One can be thoughtful and strictly adhere to an absolute--as did the founders in their declaration that all men are endowed with certain unalienable rights--even as you do by saying that natural law still rules--even also by saying that we humans are (absolutely?) "a bit unique."

Whatever "distortion" of natural law may be seen as "good" will probably prove, over time and nature's evolution, to be a dead end strategy because to be outside of nature is not to exist. All things, even ideas, are a part of nature/human nature. Good ideas, if followed can bear good fruit, and bad ones die of rot. When "our interests" create conflict and oppression among individuals and suppress unalienable rights, revolution will eventually occur.

And, yes, the founders did not all agree on all particulars. Certainly they reflected on many things including wealth "inequity." And there are quotes by some that differ with those you cite. But in the final agreed upon document there was no provision for nor any power granted to the Federal Gvt. for a direct tax on the people except it be proportional among the states by census. What they also agreed upon, was that excessive taxation was wrong--an oppression of unalienable rights and cause for revolution. When I ask for a guiding principle for graduated taxation, I am not arguing for NO gradation, but for a principle that not only justifies it, but eliminates arbitrary power--especially that ability to tax more than is not only necessary, but that goes beyond what is the domain of the Central Government.

The founders would not look in favor on how the Federal Gvt. expanded the commerce and welfare clauses, the unjust expansion of the principal of eminent domain, the lawmaking by admisnistrative agencies such as the EPA, the FDA, etc., racial preferances, on and on, and the near absolute power the Fed Gvt. now has rather than the limited power that was enumerated in the Constitution, and the power to directly tax the people to fund "programs" that were not intended as federal responsibilities. These have helped the Fed. Gvt to create an economic albatross around our neck with its profligate deficit spending on programs undreamed of by the founders.

Jefferson believed the National Debt should not be passed on to future generations and shouldn't last for more than 19 years and any debt that was unpaid after that should be extinguished.

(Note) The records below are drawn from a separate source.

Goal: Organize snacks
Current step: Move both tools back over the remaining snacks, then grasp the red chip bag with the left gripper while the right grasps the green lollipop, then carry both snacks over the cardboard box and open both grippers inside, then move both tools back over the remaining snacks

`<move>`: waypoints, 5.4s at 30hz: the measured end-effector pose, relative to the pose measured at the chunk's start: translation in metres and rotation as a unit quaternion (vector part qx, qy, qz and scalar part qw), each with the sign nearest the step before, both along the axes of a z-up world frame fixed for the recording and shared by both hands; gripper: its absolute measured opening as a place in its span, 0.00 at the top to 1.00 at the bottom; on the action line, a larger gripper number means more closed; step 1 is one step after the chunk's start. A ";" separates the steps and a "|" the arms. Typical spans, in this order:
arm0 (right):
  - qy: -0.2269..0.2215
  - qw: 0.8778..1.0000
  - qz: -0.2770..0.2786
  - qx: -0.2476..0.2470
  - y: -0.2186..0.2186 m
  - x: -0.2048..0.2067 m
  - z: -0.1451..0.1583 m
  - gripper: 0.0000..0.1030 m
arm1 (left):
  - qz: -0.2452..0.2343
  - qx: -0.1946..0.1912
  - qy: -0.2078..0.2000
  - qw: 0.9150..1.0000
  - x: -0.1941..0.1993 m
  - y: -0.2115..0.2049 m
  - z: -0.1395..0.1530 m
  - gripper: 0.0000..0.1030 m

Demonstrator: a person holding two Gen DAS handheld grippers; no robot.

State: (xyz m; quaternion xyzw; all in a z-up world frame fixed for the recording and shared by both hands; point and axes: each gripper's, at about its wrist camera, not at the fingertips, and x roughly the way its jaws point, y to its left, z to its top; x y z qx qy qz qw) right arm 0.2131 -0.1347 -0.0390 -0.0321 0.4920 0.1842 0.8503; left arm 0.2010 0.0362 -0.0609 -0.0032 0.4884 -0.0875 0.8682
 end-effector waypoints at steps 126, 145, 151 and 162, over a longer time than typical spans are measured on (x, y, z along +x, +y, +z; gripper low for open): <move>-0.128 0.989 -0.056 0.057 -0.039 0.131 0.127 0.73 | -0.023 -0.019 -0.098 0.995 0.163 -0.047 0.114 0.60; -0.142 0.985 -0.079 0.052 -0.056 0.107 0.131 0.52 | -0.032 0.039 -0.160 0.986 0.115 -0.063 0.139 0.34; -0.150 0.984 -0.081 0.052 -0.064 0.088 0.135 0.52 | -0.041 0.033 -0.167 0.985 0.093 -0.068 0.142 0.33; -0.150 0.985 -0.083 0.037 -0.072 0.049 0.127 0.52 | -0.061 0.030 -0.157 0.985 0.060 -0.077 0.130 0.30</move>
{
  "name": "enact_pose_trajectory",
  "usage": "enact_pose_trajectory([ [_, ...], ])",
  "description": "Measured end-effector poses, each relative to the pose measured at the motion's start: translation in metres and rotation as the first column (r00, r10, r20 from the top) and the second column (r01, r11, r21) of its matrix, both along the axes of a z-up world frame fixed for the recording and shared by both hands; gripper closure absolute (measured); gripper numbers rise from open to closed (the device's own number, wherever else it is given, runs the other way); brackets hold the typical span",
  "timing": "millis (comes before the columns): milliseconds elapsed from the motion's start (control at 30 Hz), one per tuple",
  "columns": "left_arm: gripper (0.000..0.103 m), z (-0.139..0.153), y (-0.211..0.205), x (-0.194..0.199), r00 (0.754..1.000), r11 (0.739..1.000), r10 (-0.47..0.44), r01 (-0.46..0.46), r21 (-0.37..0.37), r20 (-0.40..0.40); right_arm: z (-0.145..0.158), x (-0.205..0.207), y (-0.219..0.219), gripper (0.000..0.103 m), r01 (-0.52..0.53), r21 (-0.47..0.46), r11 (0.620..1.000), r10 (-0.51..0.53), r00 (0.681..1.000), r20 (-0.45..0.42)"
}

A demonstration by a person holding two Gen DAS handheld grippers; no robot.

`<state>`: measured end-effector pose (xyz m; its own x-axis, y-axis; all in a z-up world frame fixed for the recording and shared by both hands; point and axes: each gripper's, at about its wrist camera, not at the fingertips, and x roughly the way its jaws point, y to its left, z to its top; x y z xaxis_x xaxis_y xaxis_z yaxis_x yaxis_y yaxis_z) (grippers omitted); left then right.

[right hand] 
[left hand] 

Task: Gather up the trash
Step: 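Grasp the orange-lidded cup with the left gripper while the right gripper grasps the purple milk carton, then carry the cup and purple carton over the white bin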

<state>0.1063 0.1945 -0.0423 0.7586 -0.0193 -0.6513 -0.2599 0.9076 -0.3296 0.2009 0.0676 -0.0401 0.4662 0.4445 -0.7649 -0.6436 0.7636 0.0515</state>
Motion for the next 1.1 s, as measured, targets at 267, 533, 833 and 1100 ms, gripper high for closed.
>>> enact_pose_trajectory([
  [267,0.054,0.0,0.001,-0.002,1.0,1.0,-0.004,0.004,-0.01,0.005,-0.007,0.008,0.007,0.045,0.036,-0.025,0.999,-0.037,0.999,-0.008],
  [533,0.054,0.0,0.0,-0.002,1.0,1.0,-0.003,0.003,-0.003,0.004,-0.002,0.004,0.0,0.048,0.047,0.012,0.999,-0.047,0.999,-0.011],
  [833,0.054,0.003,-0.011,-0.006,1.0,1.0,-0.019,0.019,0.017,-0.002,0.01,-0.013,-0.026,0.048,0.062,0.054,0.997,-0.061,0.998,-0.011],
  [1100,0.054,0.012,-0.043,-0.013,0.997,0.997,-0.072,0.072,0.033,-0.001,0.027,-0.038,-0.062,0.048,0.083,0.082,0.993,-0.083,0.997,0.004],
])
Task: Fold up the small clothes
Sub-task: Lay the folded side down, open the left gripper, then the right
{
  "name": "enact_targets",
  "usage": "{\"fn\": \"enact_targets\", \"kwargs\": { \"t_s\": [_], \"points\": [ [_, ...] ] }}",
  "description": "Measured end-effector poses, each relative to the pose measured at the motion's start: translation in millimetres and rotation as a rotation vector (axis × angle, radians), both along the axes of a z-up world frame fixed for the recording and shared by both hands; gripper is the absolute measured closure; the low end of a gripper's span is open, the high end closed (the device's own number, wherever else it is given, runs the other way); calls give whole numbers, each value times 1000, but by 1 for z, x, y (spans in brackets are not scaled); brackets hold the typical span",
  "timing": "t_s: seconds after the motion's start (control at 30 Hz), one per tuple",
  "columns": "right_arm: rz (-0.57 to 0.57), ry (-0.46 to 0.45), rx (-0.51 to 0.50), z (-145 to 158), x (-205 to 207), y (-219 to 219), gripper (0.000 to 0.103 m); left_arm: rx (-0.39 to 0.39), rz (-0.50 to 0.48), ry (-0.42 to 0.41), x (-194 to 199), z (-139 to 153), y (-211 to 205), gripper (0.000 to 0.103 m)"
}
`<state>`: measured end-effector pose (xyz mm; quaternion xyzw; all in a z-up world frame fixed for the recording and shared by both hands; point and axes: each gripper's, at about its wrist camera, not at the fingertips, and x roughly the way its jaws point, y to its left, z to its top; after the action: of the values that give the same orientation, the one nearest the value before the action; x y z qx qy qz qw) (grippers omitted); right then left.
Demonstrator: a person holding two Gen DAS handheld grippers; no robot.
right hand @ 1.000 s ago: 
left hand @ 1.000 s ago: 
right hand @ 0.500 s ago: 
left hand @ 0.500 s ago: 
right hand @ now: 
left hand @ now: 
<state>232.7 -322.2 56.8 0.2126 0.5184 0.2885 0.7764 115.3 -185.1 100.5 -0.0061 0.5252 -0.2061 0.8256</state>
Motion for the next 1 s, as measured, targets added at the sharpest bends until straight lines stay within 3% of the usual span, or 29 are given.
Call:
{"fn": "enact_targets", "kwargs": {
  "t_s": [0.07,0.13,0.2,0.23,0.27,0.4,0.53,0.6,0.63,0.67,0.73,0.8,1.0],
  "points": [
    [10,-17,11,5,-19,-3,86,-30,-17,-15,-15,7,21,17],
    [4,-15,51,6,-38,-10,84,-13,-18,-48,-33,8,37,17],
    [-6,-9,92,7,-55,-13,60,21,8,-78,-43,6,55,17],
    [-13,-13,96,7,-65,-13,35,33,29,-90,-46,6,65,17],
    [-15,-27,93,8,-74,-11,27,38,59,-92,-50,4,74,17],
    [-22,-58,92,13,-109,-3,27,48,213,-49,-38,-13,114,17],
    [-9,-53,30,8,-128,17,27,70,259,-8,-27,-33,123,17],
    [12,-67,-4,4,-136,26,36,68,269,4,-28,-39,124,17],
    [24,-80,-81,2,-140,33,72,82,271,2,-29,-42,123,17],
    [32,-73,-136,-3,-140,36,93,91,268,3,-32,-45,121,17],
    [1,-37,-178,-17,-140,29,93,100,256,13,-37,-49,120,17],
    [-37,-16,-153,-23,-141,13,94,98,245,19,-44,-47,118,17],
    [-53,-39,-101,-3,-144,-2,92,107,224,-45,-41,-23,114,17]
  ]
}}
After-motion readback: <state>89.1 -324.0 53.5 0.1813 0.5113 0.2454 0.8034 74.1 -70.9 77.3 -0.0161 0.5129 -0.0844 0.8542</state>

Where people seem to get all up in a froth is when someone uses the word "fair" around the word "taxation". I do think you can justify some progressive taxation under the guise of fairness for a simple reason.

Those with more wealth stand to benefit disproportionately from many factors of which there's a large government investment, historic influence or public interest such as economic strategy.

Was that sufficiently nebulous?

To say that the rich profit or gain more from the system is to overlook that it is their effort that makes the system work and that creates the wealth. To create a system that depends on the initiative and labor of its citizens in order to function and then punishes achievers by leveling their rewards to approach those whose talent and diligence contributes and fulfills less of what the system needs is a contradiction. Fairness can be defined from infinite perspectives (which makes it "fairly" useless as a principle). One perspective being that it is eminently "fair" that those who are more greatly responsible for the creation of wealth are more deserving of its fruit.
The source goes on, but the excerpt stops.